*DATASET SECTION*
○ ○ ○ ○

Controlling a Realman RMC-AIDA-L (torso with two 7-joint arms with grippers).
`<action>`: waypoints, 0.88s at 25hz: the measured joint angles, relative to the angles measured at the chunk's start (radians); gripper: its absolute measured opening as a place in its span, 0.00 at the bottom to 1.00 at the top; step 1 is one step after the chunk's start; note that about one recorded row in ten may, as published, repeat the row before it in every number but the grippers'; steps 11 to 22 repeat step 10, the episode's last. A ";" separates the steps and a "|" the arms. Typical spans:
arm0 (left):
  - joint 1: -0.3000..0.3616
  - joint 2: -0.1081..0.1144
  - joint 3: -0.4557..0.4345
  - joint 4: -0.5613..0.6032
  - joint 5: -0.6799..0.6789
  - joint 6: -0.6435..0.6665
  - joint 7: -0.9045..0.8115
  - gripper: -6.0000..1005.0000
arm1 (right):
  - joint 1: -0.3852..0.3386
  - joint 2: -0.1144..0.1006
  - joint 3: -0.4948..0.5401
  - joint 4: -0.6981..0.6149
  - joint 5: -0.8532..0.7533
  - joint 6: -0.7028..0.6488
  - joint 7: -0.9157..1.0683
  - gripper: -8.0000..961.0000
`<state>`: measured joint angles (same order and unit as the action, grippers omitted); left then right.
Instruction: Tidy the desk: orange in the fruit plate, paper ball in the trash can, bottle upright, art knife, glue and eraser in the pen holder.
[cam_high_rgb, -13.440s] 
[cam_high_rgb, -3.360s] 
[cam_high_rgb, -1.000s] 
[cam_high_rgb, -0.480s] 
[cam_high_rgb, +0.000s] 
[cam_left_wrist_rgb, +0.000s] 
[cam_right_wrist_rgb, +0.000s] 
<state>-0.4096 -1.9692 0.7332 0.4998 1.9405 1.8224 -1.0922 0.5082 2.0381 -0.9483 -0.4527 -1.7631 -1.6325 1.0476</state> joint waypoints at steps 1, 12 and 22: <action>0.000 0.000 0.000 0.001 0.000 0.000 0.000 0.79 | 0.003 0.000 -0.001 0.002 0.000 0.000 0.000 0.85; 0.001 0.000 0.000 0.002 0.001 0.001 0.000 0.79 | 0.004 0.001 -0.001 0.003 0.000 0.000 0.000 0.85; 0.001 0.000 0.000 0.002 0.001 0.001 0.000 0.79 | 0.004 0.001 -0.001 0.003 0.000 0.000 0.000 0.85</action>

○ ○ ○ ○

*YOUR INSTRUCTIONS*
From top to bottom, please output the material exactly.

*YOUR RESPONSE*
Controlling a Realman RMC-AIDA-L (torso with two 7-joint arms with grippers).
`<action>`: waypoints, 0.88s at 25hz: the measured joint angles, relative to the angles measured at the chunk's start (radians); gripper: its absolute measured opening as a place in its span, 0.00 at the bottom to 1.00 at the top; step 1 is one step after the chunk's start; note that about one recorded row in ten may, as published, repeat the row before it in every number but the grippers'; steps 11 to 22 repeat step 10, the episode's last. A ";" separates the steps and a "|" the arms. Typical spans:
arm0 (left):
  - joint 1: -0.3000..0.3616
  - joint 2: -0.1081..0.1144
  - joint 3: -0.4557..0.4345
  - joint 4: -0.5613..0.6032
  - joint 5: -0.6799..0.6789
  - joint 6: -0.6435..0.6665
  - joint 7: -0.9045..0.8115
  - gripper: -6.0000..1005.0000
arm1 (right):
  - joint 1: -0.3852..0.3386
  - joint 2: -0.1144..0.1006
  - joint 3: -0.4948..0.5401
  - joint 4: -0.6981..0.6149
  - joint 5: -0.8532..0.7533
  - joint 6: -0.7028..0.6488
  - joint 7: -0.9157..1.0683
  - gripper: -8.0000..961.0000
`<state>`: measured joint angles (same order and unit as the action, grippers omitted); left then right.
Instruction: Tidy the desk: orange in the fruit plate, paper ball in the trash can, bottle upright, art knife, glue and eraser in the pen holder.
[cam_high_rgb, -13.440s] 
[cam_high_rgb, -3.360s] 
[cam_high_rgb, -1.000s] 
[cam_high_rgb, -0.480s] 
[cam_high_rgb, +0.000s] 
[cam_left_wrist_rgb, +0.000s] 
[cam_right_wrist_rgb, +0.000s] 
<state>-0.4096 -1.9692 0.7332 0.4998 1.9405 1.8224 -1.0922 0.5082 2.0381 -0.9483 -0.4527 -1.7631 -1.6325 1.0476</state> joint waypoints at steps 1, 12 and 22: <action>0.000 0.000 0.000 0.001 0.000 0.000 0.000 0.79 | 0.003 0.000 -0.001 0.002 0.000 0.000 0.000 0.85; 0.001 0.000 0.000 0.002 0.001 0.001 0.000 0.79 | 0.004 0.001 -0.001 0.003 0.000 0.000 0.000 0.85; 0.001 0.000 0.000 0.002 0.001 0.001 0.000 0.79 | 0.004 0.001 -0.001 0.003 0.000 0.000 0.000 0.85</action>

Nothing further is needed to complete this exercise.